_Assignment:_ Take the data below and write it out exactly, except for the pictures.

_Data segment:_
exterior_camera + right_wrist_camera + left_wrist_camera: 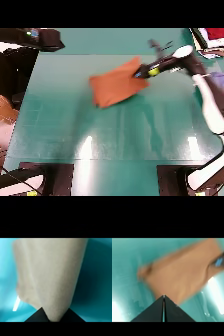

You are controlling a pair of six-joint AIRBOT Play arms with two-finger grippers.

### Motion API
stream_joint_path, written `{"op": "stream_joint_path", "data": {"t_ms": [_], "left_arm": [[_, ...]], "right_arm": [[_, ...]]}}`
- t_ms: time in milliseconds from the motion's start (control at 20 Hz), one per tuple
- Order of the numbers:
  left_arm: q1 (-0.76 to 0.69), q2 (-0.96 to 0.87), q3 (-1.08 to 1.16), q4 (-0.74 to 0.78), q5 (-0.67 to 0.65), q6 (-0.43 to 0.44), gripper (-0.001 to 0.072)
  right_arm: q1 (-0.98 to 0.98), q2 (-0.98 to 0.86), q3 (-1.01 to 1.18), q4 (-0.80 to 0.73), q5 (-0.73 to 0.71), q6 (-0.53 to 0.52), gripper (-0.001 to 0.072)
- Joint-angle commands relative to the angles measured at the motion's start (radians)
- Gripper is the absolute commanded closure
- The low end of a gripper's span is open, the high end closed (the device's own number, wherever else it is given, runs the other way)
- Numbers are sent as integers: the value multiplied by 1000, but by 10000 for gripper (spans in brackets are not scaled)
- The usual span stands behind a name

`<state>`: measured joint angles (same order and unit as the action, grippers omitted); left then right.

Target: Fold the shirts.

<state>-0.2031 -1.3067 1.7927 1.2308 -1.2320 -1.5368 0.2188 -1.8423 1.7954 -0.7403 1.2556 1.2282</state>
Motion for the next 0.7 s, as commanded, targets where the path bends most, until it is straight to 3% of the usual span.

_Response below:_
exterior_camera + right_wrist_camera + left_wrist_camera: 

You are controlling a pair of six-joint AIRBOT Play arms with two-finger grippers.

### Motion API
stream_joint_path, written `{"op": "stream_joint_path", "data": {"t_ms": [_], "left_arm": [[_, ...]], "right_arm": [[_, ...]]}}`
- t_ms: time in milliseconds from the motion's start (control at 20 Hz), one per tuple
- Order of the numbers:
  left_arm: q1 (-0.76 to 0.69), q2 (-0.96 to 0.87), q3 (-1.08 to 1.16), q4 (-0.74 to 0.78), q5 (-0.67 to 0.65), q6 (-0.43 to 0.44), gripper (-0.001 to 0.072)
  right_arm: q1 (-0.98 to 0.98), q2 (-0.98 to 0.86), q3 (-1.01 to 1.18), q4 (-0.80 to 0.73), q5 (-0.73 to 0.71), q6 (-0.53 to 0.52), gripper (-0.001 to 0.072)
- Joint-angle commands relative to the angles measured at the motion's start (radians)
- Gripper is the absolute commanded closure
- The low end of a gripper's span is open, the high end closed (the device's own number, wherever else it is given, runs the other way)
- Numbers are sent as integers: the value multiplied by 1000, but by 10000 for gripper (spans in brackets are not scaled)
- The usual span stands behind a name

`<state>`: measured joint angles (same order and unit as the action, grippers omitted); left then right.

Target: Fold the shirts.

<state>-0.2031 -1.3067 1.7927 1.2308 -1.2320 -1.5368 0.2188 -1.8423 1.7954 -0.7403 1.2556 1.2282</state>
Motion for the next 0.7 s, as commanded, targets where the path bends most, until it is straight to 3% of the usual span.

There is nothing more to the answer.